The popularity of the Oscar Grant case which resulted in the conviction of Officer Mehserle for the killing of Oscar Grant is somewhat of an anomaly in American history, as only a handful of excessive-use-of-force cases have been tried in criminal court with even a smaller handful resulting in the conviction of a police officer. While Grant's case is special in this sense, the details of the case are not much different from the thousands of cases that have received no media attention, no community support, and no justice. What we have learned is that Grant's case had an unusual amount of citizen participation: community members took initiative to submit media evidence, a powerful grassroots movement formed and pushed the courts to indict the officer, which led to the eventual conviction, and afterwards persisted in on-ground efforts to raise awareness about his story, subsequently leading to a Hollywood feature-length film production, honoring his life and uncovering the details of his tragic and unnecessary death. Thus, community participation in organizing around police-related deaths and creating media is a crucial variable in the pursuit of justice for excessive-use-of-force cases.

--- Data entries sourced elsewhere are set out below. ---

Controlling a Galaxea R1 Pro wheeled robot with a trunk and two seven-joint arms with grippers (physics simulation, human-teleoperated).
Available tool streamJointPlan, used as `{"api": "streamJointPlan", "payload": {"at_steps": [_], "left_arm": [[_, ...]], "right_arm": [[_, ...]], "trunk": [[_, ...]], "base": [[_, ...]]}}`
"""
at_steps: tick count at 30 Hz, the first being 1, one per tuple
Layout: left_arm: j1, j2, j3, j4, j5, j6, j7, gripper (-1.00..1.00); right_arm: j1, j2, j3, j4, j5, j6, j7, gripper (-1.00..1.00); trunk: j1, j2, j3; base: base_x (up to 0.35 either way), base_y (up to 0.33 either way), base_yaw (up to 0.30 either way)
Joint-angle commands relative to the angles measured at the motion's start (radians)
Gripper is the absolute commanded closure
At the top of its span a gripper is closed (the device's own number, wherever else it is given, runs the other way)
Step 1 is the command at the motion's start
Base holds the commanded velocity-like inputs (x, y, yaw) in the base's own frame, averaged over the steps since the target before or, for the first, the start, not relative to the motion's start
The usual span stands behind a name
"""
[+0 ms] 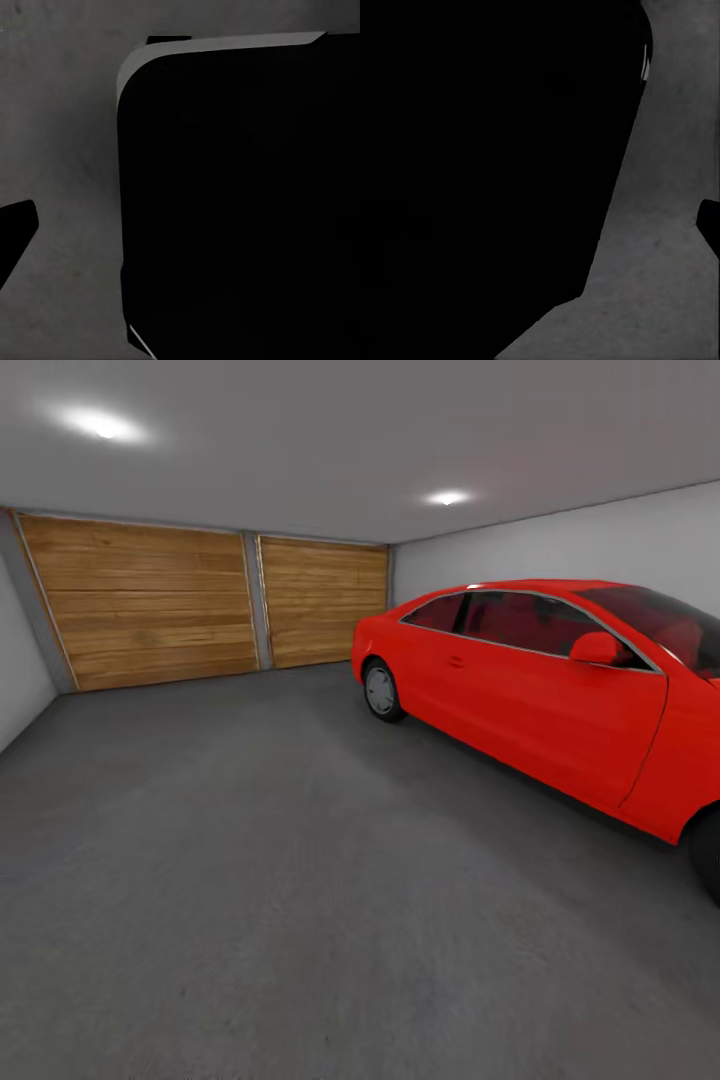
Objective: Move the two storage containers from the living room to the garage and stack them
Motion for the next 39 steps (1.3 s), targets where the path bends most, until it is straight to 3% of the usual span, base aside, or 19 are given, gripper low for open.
{"api": "streamJointPlan", "payload": {"at_steps": [1, 2, 3, 39], "left_arm": [[0.000, 0.000, 0.000, 0.000, 0.000, -0.002, 0.000, -1.00], [0.000, 0.000, 0.000, 0.000, 0.000, -0.002, 0.000, -1.00], [0.000, 0.000, 0.000, 0.000, 0.000, -0.002, 0.000, -1.00], [0.000, 0.000, 0.000, 0.000, 0.000, -0.002, 0.000, -1.00]], "right_arm": [[0.000, 0.000, 0.011, 0.000, -0.001, 0.000, 0.001, -1.00], [0.000, 0.000, 0.016, 0.000, -0.001, 0.000, 0.001, -1.00], [0.000, 0.000, 0.303, 0.000, -0.001, 0.000, 0.001, -1.00], [0.000, 0.000, 0.304, 0.000, -0.001, -0.028, -0.010, -1.00]], "trunk": [[0.000, 0.000, -0.001], [0.000, 0.000, -0.001], [0.000, 0.000, -0.001], [0.000, 0.000, -0.001]], "base": [[0.000, 0.000, 0.277], [0.000, 0.000, 0.277], [0.000, 0.000, 0.277], [0.000, 0.000, 0.277]]}}
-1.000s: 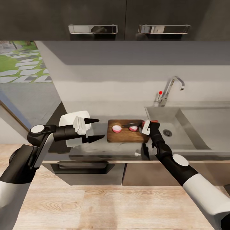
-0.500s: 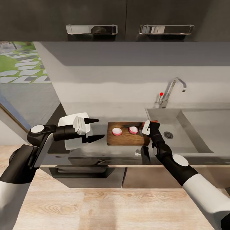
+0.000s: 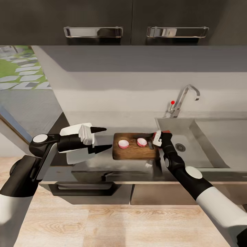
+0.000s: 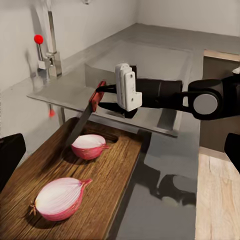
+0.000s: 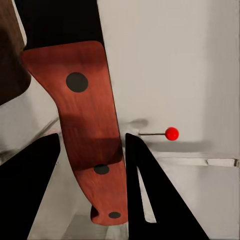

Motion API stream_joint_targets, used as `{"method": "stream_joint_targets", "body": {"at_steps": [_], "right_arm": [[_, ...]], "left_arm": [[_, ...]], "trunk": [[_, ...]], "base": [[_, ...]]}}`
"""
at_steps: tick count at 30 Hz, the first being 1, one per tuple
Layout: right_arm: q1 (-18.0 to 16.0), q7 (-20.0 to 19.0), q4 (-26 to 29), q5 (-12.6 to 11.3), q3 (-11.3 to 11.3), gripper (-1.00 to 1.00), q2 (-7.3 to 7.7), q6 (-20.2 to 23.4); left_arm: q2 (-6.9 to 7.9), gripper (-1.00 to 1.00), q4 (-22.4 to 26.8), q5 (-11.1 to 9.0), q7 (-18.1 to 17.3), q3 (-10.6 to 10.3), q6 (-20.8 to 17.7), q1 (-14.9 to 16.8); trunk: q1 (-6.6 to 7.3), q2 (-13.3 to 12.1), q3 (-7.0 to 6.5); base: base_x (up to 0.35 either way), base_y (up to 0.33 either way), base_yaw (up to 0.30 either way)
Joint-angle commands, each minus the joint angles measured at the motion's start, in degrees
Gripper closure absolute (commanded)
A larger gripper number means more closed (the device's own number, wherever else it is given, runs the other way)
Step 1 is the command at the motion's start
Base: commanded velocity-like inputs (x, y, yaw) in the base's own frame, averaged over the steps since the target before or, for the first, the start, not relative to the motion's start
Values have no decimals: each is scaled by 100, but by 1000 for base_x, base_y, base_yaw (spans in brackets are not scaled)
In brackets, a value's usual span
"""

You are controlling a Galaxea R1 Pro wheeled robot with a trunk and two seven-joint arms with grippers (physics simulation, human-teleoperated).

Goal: In the kitchen, take the Vidalia onion out of the sink, dice it on the chopping board with the paring knife, put the diced onion into the bowl on the countertop, then place both the paring knife and the chopping board into the sink.

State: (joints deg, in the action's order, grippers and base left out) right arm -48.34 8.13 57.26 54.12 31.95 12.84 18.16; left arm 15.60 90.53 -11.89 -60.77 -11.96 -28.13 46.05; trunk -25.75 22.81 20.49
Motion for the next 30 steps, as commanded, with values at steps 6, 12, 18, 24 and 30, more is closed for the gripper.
{"method": "stream_joint_targets", "body": {"at_steps": [6, 12, 18, 24, 30], "right_arm": [[-8, 62, -278, 54, 32, 100, 8, 64], [-8, 62, -88, 66, -123, 100, 8, -183], [-8, -111, 146, 64, -426, 100, 6, -208], [-8, -111, 161, 64, -440, 100, 2, -215], [-8, -110, 160, 64, -411, 100, -1, -206]], "left_arm": [[5, -100, 0, -42, 4, -8, -53, 5], [5, -100, 0, -42, 4, -8, -47, 6], [5, -100, 0, -42, 4, -8, -44, 6], [5, -100, 0, -42, 4, -8, -46, 6], [5, -100, 1, -42, 4, -12, -50, 4]], "trunk": [[-4, 11, 10], [-4, 11, 10], [-4, 11, 10], [-4, 11, 10], [-4, 11, 10]], "base": [[12, -8, 0], [1, 0, 0], [0, 0, 0], [0, 0, 0], [0, 37, 0]]}}
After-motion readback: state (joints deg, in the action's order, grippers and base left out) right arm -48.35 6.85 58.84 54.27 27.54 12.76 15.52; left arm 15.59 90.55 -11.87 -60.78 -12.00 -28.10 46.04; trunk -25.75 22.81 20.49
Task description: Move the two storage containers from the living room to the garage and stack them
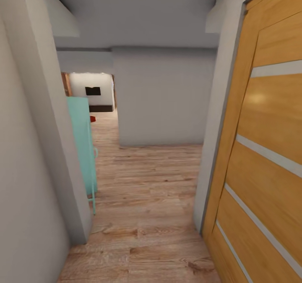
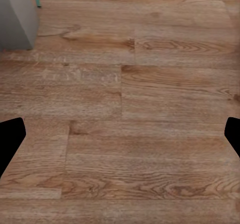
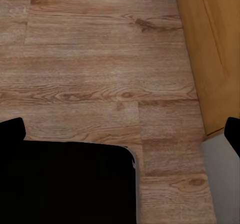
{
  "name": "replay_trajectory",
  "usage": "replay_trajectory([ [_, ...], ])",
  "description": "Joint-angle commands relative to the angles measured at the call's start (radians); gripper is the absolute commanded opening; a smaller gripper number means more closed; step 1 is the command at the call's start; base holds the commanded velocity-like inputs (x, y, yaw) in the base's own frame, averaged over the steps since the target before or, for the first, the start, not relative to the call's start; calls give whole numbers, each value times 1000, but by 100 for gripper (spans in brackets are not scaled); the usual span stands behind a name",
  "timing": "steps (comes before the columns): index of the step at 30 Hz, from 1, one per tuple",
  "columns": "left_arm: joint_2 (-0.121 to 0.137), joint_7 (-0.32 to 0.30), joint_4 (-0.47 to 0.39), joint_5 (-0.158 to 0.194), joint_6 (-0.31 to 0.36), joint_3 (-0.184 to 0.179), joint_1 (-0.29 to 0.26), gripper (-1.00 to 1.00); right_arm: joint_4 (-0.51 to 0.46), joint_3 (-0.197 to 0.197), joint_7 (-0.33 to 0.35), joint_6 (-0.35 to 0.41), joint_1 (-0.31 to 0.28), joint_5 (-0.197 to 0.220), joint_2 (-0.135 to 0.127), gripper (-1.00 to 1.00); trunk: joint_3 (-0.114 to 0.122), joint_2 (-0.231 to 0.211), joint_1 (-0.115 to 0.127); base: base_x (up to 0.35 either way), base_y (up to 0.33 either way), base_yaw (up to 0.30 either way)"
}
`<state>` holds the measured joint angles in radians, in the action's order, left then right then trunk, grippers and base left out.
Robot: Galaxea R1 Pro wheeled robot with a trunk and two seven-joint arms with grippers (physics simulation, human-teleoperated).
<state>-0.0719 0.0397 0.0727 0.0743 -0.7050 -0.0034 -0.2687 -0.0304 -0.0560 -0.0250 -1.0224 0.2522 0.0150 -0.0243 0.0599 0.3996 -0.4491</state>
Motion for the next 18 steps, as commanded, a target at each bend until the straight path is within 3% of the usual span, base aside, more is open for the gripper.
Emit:
replay_trajectory([
  [1, 0, 0, 4, 5, -6, -1, -1, 100, -2, -5, -3, -1, 1, 2, 0, 100, 0, 0, -1, 326, 0, 0],
  [18, 0, 0, 4, 5, -6, -1, -1, 100, -2, -5, -2, 1, 1, 1, 0, 100, 0, 0, -1, 328, -57, 23],
])
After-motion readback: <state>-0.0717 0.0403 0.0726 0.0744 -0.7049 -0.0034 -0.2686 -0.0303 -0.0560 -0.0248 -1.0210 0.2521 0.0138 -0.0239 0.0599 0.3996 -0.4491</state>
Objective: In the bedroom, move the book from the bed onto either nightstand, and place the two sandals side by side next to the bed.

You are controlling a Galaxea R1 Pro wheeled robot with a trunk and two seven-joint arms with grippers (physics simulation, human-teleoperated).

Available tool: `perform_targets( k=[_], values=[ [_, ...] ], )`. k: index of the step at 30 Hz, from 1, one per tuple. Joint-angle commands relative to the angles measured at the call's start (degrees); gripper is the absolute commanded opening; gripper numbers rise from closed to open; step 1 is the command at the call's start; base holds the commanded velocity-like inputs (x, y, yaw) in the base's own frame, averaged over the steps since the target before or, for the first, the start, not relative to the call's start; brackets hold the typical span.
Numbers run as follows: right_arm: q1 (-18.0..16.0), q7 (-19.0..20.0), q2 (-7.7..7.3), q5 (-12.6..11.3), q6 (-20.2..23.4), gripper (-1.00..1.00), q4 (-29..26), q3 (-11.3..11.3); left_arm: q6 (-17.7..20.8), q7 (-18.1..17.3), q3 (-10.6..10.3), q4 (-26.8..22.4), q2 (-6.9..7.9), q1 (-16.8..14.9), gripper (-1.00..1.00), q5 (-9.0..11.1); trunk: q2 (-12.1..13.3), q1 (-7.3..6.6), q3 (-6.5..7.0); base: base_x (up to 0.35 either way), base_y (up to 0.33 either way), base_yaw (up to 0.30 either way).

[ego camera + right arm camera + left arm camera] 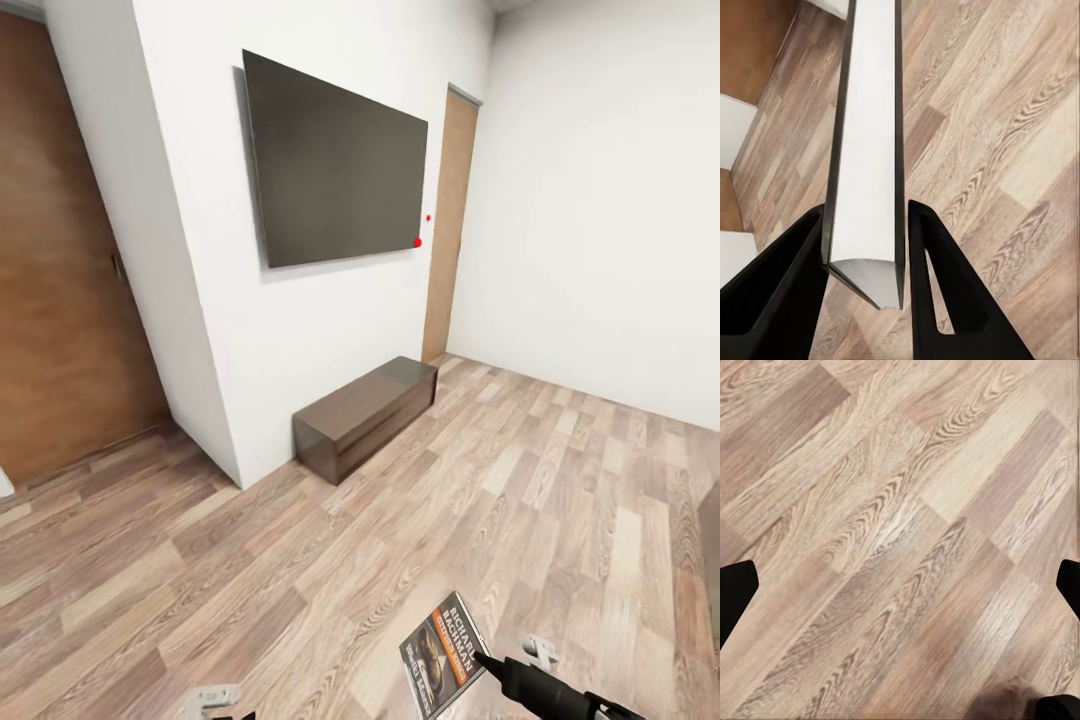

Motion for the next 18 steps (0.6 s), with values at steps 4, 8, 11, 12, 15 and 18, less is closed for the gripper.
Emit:
perform_targets(
  k=[4,8,11,12,15,18],
  values=[
    [-0.07,0.15,-0.01,-0.24,-0.16,-1.0,0.15,-0.21,-0.19,-0.21,-0.5,0.06,0.02,-0.04,1.0,0.55,-0.04,0.0,-0.07,0.012,0.0,-0.3],
    [-0.07,0.13,-0.01,-0.24,-0.16,-1.0,0.15,-0.21,-0.19,-0.21,-0.5,0.06,0.0,-0.05,1.0,0.55,-0.04,0.0,-0.07,0.002,0.0,-0.3],
    [-0.09,0.14,-0.01,-0.25,-0.16,-1.0,0.15,-0.21,-0.19,-0.21,-0.51,0.06,-0.01,-0.04,1.0,0.55,-0.04,0.0,-0.07,0.001,0.0,-0.3],
    [-0.09,0.14,-0.01,-0.25,-0.16,-1.0,0.15,-0.21,-0.19,-0.21,-0.52,0.06,-0.02,-0.05,1.0,0.55,-0.04,0.0,-0.07,0.0,0.0,-0.3],
    [-0.08,0.09,-0.01,-0.2,-0.16,-1.0,0.15,-0.21,-0.19,-0.21,-0.52,0.06,-0.02,-0.05,1.0,0.55,-0.04,0.0,-0.07,0.0,0.0,-0.3],
    [-0.09,0.07,-0.01,-0.24,-0.16,-1.0,0.15,-0.21,-0.19,-0.21,-0.52,0.06,-0.02,-0.04,1.0,0.55,-0.04,0.0,-0.07,0.0,0.0,-0.3]
  ],
)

There are 5 interconnected objectives of FTP: 1) to supply primary source content for audiences to expand on and add depth to the “official versions” of these events that dominate mass media, 2) to foster dialogue between community groups and to engage groups that are unaware of the issue, 3) to support the victim's family members by amplifying their collective voice, provide them with a community platform, and aid their networking efforts where they can benefit from sharing resources (e.g., public relations, legal, health, mental health), 4) to provide comprehensive documentation of a moving nationwide struggle of family and community members, and lastly, 5) to provide content for and aid the discussion of social reform and change in our society.